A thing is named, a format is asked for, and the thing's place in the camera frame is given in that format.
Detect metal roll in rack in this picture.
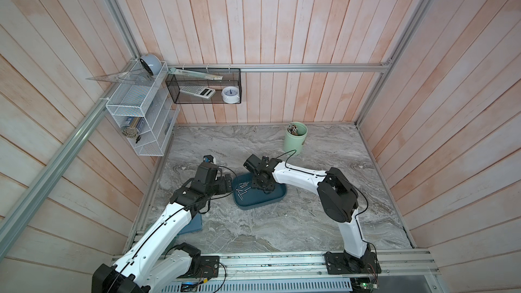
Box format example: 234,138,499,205
121,116,144,138

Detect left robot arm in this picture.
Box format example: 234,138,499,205
91,161,232,292

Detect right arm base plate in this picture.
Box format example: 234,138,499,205
324,250,381,275

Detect white tape roll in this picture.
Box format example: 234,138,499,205
221,86,241,104

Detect screws in green cup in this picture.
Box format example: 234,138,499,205
286,123,302,136

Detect green ruler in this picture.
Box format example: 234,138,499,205
168,68,223,81

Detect teal plastic storage tray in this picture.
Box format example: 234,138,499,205
232,173,287,210

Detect white wire shelf rack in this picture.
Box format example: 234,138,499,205
106,60,179,157

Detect grey round alarm clock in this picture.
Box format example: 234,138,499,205
139,54,162,77

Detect black mesh wall basket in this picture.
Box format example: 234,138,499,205
166,67,242,104

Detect clear triangle ruler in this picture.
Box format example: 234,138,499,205
88,69,155,86

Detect white calculator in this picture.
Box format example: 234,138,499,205
180,86,216,100

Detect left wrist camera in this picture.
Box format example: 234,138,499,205
203,155,217,164

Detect pile of silver screws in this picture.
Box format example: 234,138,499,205
235,182,251,200

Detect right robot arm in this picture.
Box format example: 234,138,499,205
244,155,381,275

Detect aluminium front rail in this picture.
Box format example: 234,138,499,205
103,249,440,284

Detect mint green cup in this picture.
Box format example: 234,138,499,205
284,122,308,155

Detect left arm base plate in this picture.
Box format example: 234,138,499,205
174,255,221,279
_ _ _ _ _ _ _
Word for word, copy all the entries above, but with no pictures.

Answer to this exercise →
A thing is named, a format is asked for, and the thing's place in the camera frame is given in that format.
Detect metal roll in rack in this picture.
Box format example: 234,138,499,205
121,116,144,138

Detect left robot arm in this picture.
Box format example: 234,138,499,205
91,161,232,292

Detect right arm base plate in this picture.
Box format example: 234,138,499,205
324,250,381,275

Detect white tape roll in this picture.
Box format example: 234,138,499,205
221,86,241,104

Detect screws in green cup in this picture.
Box format example: 234,138,499,205
286,123,302,136

Detect green ruler in this picture.
Box format example: 234,138,499,205
168,68,223,81

Detect teal plastic storage tray in this picture.
Box format example: 234,138,499,205
232,173,287,210

Detect white wire shelf rack in this picture.
Box format example: 234,138,499,205
106,60,179,157

Detect grey round alarm clock in this picture.
Box format example: 234,138,499,205
139,54,162,77

Detect black mesh wall basket in this picture.
Box format example: 234,138,499,205
166,67,242,104

Detect clear triangle ruler in this picture.
Box format example: 234,138,499,205
88,69,155,86

Detect white calculator in this picture.
Box format example: 234,138,499,205
180,86,216,100

Detect left wrist camera in this picture.
Box format example: 234,138,499,205
203,155,217,164

Detect pile of silver screws in this picture.
Box format example: 234,138,499,205
235,182,251,200

Detect right robot arm in this picture.
Box format example: 234,138,499,205
244,155,381,275

Detect aluminium front rail in this picture.
Box format example: 234,138,499,205
103,249,440,284

Detect mint green cup in this picture.
Box format example: 234,138,499,205
284,122,308,155

Detect left arm base plate in this picture.
Box format example: 234,138,499,205
174,255,221,279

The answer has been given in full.